Assignment:
Work through the data below and copy out every line where "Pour" is found.

Records from a collection:
-------------------------
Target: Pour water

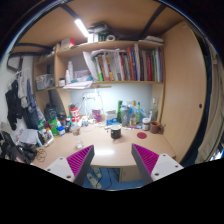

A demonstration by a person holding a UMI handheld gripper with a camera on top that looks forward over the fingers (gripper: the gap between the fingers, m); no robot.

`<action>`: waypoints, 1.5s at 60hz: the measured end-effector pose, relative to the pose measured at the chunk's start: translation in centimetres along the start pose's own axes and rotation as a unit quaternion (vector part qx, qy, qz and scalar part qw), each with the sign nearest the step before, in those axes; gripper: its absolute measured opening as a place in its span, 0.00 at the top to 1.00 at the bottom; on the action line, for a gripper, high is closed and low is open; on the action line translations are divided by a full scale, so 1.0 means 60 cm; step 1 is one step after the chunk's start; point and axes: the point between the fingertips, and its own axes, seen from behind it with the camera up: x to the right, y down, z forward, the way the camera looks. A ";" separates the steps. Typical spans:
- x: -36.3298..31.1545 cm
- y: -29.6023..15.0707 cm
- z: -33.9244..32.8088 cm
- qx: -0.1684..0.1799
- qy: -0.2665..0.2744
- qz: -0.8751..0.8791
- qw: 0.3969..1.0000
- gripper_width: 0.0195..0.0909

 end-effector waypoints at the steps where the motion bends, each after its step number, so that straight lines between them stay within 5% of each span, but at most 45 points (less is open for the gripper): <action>1: -0.011 0.002 -0.001 -0.002 0.001 -0.002 1.000 0.11; 19: -0.127 0.021 0.002 -0.006 0.019 -0.003 1.000 0.11; 32: -0.199 0.026 0.071 0.028 -0.015 -0.028 0.999 0.12; 60: -0.438 0.181 0.609 0.019 -0.141 -0.061 0.988 0.11; 74: -0.487 0.166 0.785 0.060 -0.139 -0.057 0.987 0.12; 77: -0.490 0.156 0.804 0.074 -0.135 -0.052 0.987 0.19; 80: -0.491 0.161 0.819 0.074 -0.129 -0.052 0.987 0.54; 90: -0.472 0.156 0.834 0.086 -0.090 -0.040 0.991 0.62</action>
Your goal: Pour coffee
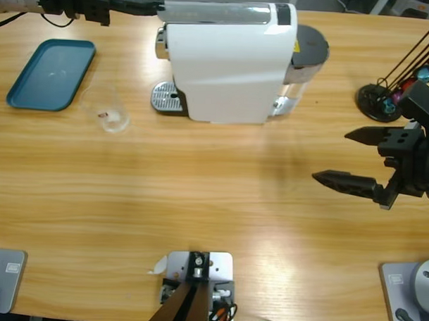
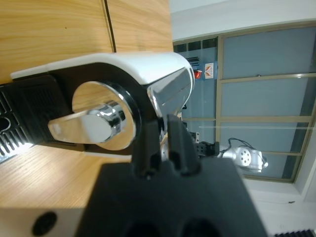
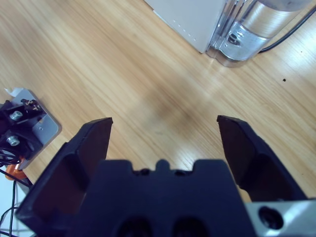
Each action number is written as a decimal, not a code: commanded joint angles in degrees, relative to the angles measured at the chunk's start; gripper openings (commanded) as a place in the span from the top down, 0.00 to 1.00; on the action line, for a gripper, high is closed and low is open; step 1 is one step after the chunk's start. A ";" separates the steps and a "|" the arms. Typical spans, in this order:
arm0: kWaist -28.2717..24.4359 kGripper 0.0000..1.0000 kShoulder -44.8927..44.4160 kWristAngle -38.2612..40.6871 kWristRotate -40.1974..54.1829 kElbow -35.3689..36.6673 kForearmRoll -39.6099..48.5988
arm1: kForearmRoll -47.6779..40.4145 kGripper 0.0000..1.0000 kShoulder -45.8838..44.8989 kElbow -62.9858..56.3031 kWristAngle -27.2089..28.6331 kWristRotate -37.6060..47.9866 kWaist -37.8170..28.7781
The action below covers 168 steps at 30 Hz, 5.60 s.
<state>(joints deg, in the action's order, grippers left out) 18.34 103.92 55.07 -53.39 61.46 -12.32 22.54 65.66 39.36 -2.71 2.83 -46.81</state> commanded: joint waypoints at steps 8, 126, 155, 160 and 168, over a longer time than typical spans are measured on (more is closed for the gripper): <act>-0.37 1.00 -7.87 1.28 -2.84 -0.20 -1.18 | -0.13 0.09 0.38 -0.87 -0.63 -0.46 -0.38; 16.03 0.09 -43.40 -64.04 47.50 -20.35 30.25 | -20.70 1.00 6.29 -4.03 26.62 6.08 31.61; 18.66 0.09 -41.55 -62.65 51.46 -22.61 26.65 | 6.64 1.00 -7.23 22.41 7.35 -20.85 9.65; 18.75 0.09 -40.32 -61.03 51.46 -22.51 26.67 | 15.67 1.00 -2.03 29.79 2.66 -24.07 -0.03; 18.93 0.09 -38.48 -59.62 51.64 -22.35 26.65 | 10.52 1.00 8.85 32.11 -5.11 -34.88 -1.97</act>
<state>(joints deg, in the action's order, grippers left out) 36.64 62.20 -6.24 -2.44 40.79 14.93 37.29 64.33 70.67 -1.93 -24.61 -47.65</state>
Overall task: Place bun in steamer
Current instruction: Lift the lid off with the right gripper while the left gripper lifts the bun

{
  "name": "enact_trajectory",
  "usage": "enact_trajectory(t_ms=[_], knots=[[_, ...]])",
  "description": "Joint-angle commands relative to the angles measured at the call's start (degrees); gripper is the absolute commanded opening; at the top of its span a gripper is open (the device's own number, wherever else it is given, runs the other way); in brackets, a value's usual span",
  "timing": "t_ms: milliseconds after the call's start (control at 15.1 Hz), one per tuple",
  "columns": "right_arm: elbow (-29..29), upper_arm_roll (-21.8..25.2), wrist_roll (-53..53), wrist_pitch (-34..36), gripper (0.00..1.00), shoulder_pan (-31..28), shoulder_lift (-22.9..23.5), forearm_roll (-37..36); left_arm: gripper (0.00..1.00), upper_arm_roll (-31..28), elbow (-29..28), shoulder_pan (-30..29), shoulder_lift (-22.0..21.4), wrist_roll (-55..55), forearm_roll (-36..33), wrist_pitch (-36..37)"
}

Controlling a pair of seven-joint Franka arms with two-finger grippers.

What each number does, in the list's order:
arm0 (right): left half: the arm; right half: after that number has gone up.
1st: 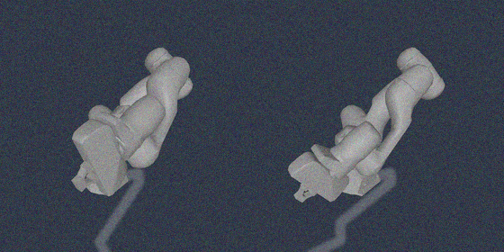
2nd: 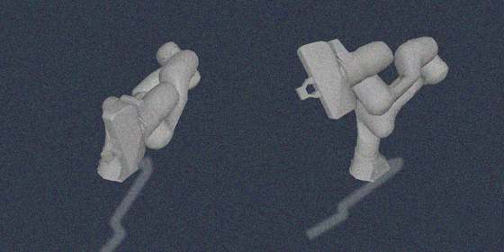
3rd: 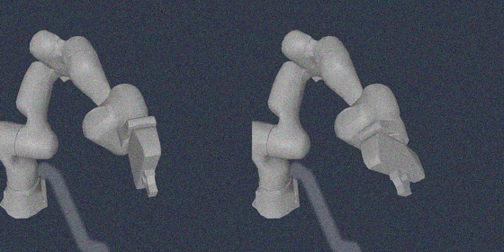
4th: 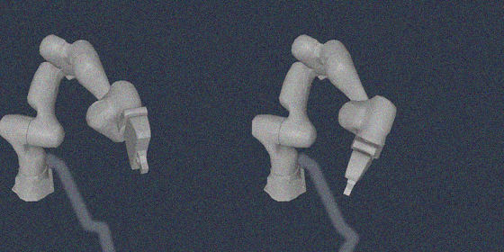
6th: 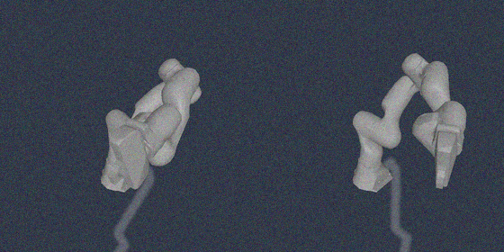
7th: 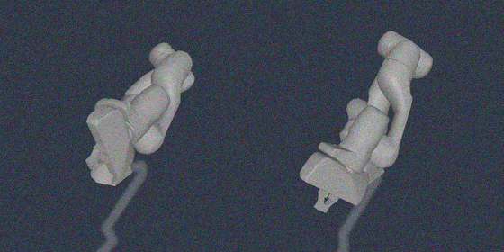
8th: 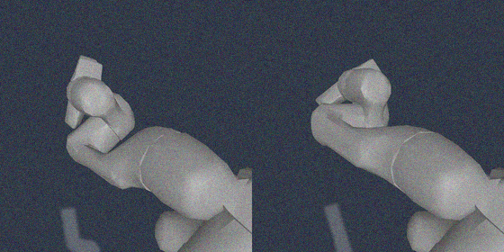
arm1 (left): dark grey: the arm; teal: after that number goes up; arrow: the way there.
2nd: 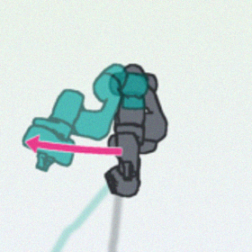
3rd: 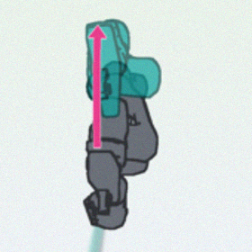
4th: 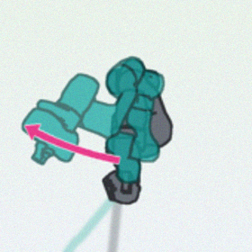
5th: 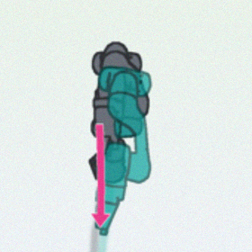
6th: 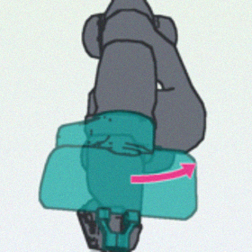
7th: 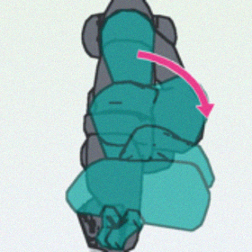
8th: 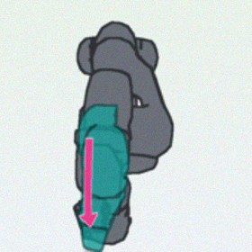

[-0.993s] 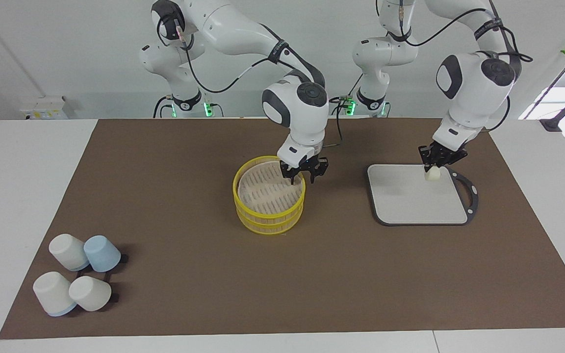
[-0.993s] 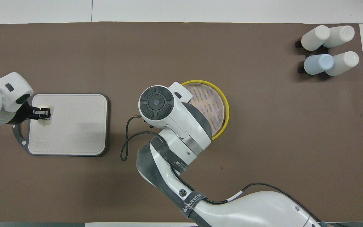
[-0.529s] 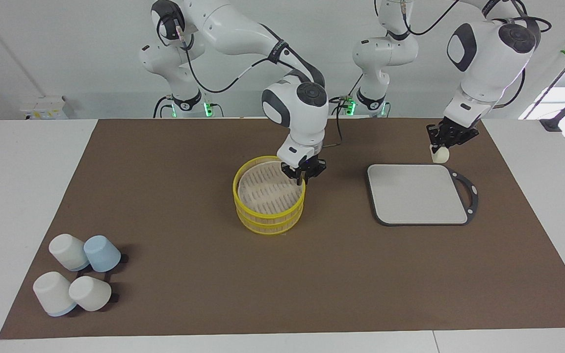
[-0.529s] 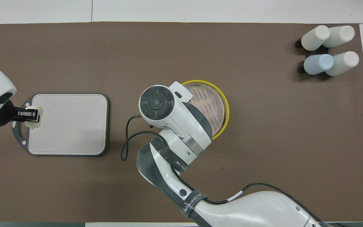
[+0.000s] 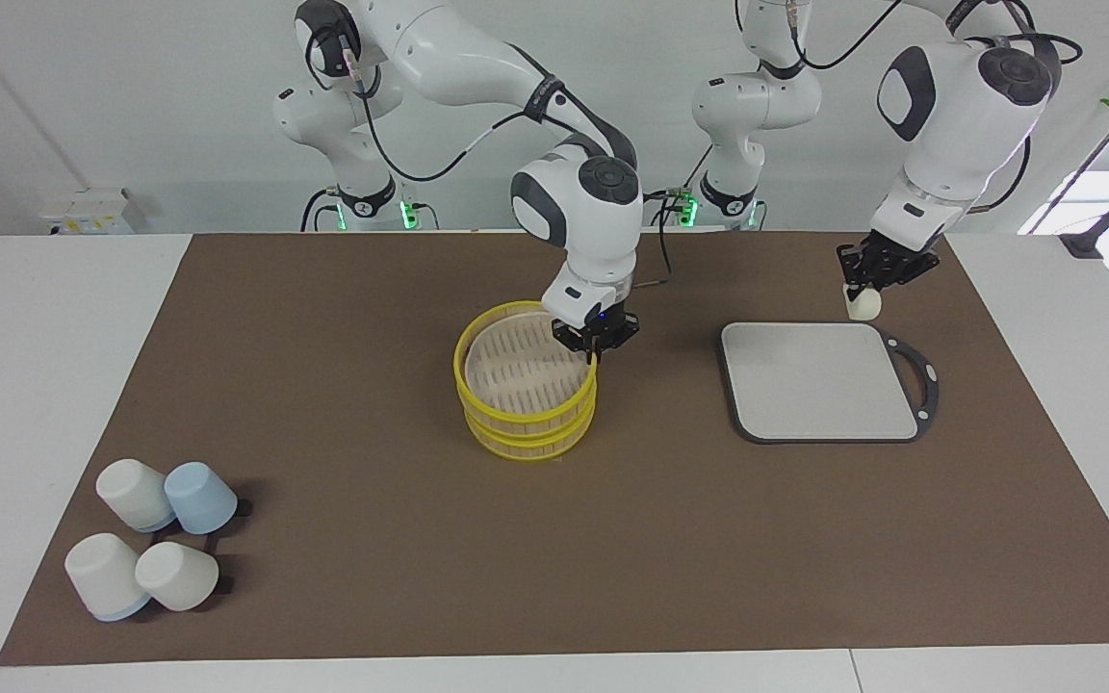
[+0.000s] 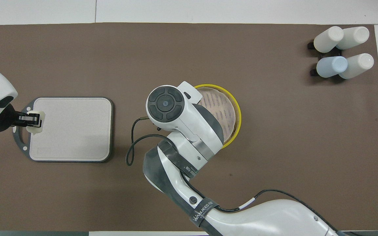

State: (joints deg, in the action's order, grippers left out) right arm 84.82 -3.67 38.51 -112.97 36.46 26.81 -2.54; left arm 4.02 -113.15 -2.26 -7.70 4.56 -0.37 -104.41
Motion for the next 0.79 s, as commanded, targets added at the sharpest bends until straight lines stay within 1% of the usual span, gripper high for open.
enact_trajectory(t_ms=[0,132,199,331,463,596,728], knots=[[-0.6,-0.3,-1.6,5.5,0.0,-1.5,-5.4,1.0,0.23,-0.3,0.6,0.7,0.1,-1.0,0.1,1.2],[-0.6,0.0,-6.0,9.2,0.0,-2.8,-8.0,1.1,0.23,-0.1,0.6,0.9,0.1,-3.3,0.3,0.8],[-0.6,0.2,-8.1,11.2,0.0,-3.7,-9.0,0.8,0.23,0.3,0.5,2.2,0.1,-5.8,0.3,0.3],[-0.6,0.2,-11.7,13.6,0.0,-7.6,-10.5,0.7,0.23,0.3,0.6,5.8,0.1,-12.5,0.3,-0.7],[-0.6,0.2,-17.1,14.6,0.0,-11.9,-11.3,0.7,0.23,0.4,0.6,10.4,0.5,-19.6,0.7,-1.8],[-0.2,0.2,-23.3,14.7,0.0,-16.1,-12.3,0.8,0.23,0.5,0.7,15.3,1.4,-27.3,2.8,-4.6],[0.3,0.2,-28.6,15.4,0.0,-20.1,-13.1,0.7,0.23,0.5,2.7,20.8,4.4,-34.4,3.1,-6.6]])
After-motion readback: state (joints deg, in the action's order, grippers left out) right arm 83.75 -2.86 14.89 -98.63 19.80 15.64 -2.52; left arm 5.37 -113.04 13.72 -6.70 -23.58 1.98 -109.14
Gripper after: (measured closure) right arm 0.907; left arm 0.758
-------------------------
Result of the task:
Target: Pour water
Your goal: Pour coffee

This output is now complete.